The NCDMB Guidelines sets out the procedure and requirements for an application for new expatriate quota position(s) and the extension of existing ones.
 Additionally, prior to making an application to the Ministry of Interior for the extension of an expatriate's stay the approval of the Content Board must be sought.
These stipulations no doubt suggest that the enactment of the Nigerian Oil and Gas Local Content Act was one of the rare steps in the right direction.
Meanwhile, some workers of the Nigerian Independent Petroleum Company Plc (NIPCO), have accused the management of the company of abusing the nation's local content laws.

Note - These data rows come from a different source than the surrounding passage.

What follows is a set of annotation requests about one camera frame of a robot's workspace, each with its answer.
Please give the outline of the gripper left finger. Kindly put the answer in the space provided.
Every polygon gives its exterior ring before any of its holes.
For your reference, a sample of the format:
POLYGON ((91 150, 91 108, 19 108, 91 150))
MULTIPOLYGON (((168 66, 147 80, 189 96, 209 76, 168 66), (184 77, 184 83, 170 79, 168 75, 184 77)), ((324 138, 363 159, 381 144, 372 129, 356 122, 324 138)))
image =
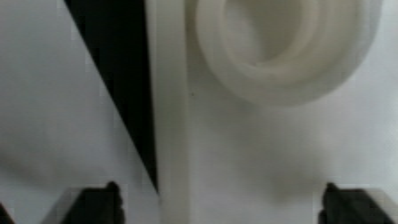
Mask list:
POLYGON ((100 187, 68 190, 58 224, 127 224, 122 187, 115 181, 100 187))

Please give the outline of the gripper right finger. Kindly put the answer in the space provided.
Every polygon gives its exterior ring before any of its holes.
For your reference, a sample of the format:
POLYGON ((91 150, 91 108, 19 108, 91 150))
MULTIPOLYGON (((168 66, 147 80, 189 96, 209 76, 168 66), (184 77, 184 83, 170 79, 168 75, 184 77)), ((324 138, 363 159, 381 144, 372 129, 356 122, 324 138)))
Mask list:
POLYGON ((319 224, 398 224, 363 189, 344 189, 330 182, 322 195, 319 224))

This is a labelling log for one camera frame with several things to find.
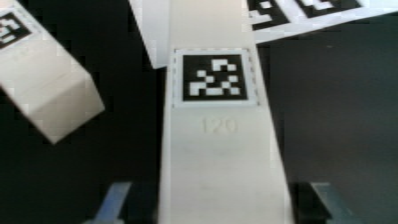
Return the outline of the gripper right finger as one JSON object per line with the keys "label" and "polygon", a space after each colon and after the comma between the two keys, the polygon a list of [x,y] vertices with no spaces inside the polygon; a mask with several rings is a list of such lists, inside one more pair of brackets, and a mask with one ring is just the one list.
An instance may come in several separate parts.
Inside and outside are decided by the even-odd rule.
{"label": "gripper right finger", "polygon": [[363,224],[329,182],[290,185],[297,224]]}

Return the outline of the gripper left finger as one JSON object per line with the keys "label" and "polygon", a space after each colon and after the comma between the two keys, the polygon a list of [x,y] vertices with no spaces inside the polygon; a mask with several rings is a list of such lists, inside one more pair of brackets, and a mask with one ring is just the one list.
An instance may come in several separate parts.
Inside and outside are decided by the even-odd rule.
{"label": "gripper left finger", "polygon": [[82,224],[157,224],[157,185],[114,182],[95,217]]}

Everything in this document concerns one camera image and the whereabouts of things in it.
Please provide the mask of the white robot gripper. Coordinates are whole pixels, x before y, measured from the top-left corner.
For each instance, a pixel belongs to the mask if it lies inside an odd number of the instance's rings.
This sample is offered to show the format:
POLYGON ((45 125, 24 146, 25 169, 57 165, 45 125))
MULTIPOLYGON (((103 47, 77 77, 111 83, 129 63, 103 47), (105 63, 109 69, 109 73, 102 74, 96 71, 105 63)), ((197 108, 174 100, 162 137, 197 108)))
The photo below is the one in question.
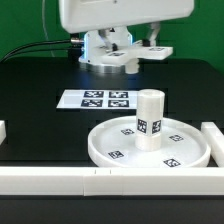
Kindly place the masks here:
POLYGON ((154 47, 158 21, 188 17, 194 0, 58 0, 60 21, 68 33, 99 30, 106 51, 113 51, 109 28, 151 23, 143 45, 154 47))

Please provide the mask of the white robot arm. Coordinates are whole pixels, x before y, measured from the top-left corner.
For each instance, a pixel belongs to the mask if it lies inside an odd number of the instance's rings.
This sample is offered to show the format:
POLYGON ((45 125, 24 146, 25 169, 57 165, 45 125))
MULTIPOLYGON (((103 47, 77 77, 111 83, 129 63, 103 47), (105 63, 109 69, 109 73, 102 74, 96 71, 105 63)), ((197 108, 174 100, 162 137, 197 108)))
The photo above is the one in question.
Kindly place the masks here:
POLYGON ((141 59, 163 60, 171 47, 158 46, 160 23, 190 16, 194 0, 58 0, 62 27, 84 35, 84 68, 134 74, 141 59))

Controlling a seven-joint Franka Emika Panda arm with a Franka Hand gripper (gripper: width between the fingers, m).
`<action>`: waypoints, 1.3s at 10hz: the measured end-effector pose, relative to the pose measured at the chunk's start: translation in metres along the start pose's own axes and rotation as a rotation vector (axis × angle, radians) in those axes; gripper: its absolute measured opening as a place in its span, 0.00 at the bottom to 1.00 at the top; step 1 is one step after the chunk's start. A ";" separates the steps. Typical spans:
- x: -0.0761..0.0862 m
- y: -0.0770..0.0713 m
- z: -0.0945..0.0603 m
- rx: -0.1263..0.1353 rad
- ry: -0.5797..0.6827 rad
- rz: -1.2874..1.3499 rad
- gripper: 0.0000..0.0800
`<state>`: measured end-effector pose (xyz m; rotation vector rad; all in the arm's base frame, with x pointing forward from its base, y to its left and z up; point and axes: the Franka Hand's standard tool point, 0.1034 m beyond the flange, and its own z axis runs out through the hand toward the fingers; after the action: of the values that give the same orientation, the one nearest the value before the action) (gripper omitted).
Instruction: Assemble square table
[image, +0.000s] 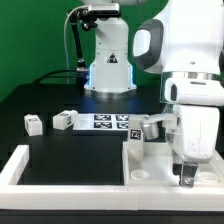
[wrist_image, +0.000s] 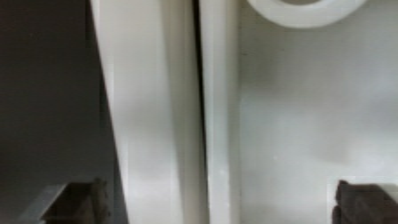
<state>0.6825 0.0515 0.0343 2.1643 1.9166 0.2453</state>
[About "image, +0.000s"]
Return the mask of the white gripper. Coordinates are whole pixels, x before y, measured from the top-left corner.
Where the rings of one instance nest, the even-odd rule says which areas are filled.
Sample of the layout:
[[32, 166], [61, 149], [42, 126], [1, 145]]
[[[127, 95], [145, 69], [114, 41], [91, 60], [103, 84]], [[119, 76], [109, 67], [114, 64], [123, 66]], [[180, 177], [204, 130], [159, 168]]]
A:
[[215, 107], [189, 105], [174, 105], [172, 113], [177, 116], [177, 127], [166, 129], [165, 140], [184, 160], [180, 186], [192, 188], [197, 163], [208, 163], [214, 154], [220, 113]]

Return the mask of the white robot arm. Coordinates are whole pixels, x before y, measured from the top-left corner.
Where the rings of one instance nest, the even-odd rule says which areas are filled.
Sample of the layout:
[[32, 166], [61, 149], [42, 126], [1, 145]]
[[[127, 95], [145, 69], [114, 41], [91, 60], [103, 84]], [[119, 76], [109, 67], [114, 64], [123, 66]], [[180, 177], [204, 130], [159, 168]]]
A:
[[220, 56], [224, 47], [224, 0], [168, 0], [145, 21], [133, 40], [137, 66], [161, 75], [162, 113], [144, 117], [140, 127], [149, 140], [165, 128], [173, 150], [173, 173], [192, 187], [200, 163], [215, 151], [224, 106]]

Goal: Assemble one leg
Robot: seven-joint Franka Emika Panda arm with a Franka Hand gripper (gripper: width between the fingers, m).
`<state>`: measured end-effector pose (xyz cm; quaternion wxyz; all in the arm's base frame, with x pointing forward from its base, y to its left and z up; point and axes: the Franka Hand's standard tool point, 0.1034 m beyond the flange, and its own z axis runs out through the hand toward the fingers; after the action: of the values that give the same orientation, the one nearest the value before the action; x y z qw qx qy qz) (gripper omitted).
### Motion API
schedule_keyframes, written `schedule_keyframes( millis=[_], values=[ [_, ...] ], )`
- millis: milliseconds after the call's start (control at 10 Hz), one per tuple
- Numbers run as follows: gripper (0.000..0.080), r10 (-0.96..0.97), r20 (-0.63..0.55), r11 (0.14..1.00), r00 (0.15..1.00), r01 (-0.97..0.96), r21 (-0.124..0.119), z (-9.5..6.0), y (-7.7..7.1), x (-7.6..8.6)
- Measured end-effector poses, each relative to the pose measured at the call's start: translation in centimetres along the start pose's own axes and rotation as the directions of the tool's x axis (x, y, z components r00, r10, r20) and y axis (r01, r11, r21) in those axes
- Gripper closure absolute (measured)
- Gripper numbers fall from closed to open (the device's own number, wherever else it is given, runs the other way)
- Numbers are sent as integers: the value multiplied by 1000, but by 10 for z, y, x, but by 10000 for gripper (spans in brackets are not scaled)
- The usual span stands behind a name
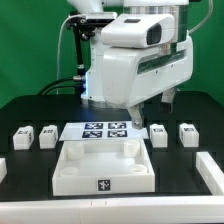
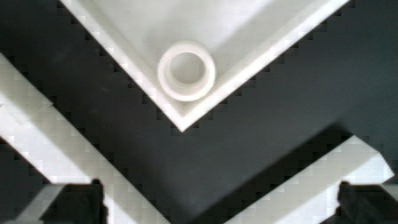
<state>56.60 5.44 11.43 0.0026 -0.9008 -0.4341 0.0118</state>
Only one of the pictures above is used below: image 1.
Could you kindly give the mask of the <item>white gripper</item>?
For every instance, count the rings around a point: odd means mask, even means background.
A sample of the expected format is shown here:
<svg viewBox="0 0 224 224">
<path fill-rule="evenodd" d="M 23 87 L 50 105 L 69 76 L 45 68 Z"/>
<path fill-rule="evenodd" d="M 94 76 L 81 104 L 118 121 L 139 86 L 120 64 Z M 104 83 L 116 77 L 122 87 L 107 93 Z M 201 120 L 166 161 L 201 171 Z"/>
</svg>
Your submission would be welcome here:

The workers, who preferred anonymity, alleged that the NIPCO management employed 28 expatriates, instead of the four they officially declared before the Nigeria Immigration Service (NIS).
One of the workers told NAN that unionism had been banned by the NIPCO management, hence the reluctance of workers to challenge the number of employed expatriates in the company.
“It is inappropriate in a country with employment challenges and with laws that aim to mitigate such a negation, for any company to be giving jobs to foreigners that its citizens can do.
“It is an abuse of our local content laws for any company to be bringing in expatriates to take over jobs that Nigerians can effectively engage in.
“Many of the expatriates in this company are even redundant.
“And the absence of a union protecting our interests, it makes it difficult for us to meet this management and take a position on this issue,“ the worker told NAN.
A NIPCO worker in Benin, who was recently laid-off, told NAN that “over 70 per cent of Nigerians working in NIPCO were employed as causal workers.
“There are many workers that have been in NIPCO for over eight years that are still not enjoying the salary of a staff.“
According to the laid-off worker, many of those who have been retrenched were still being owed their entitlements.
“Fear of official intimidation will not let me give out my name, particularly when my entitlements are yet to be paid to me,“ he said to NAN.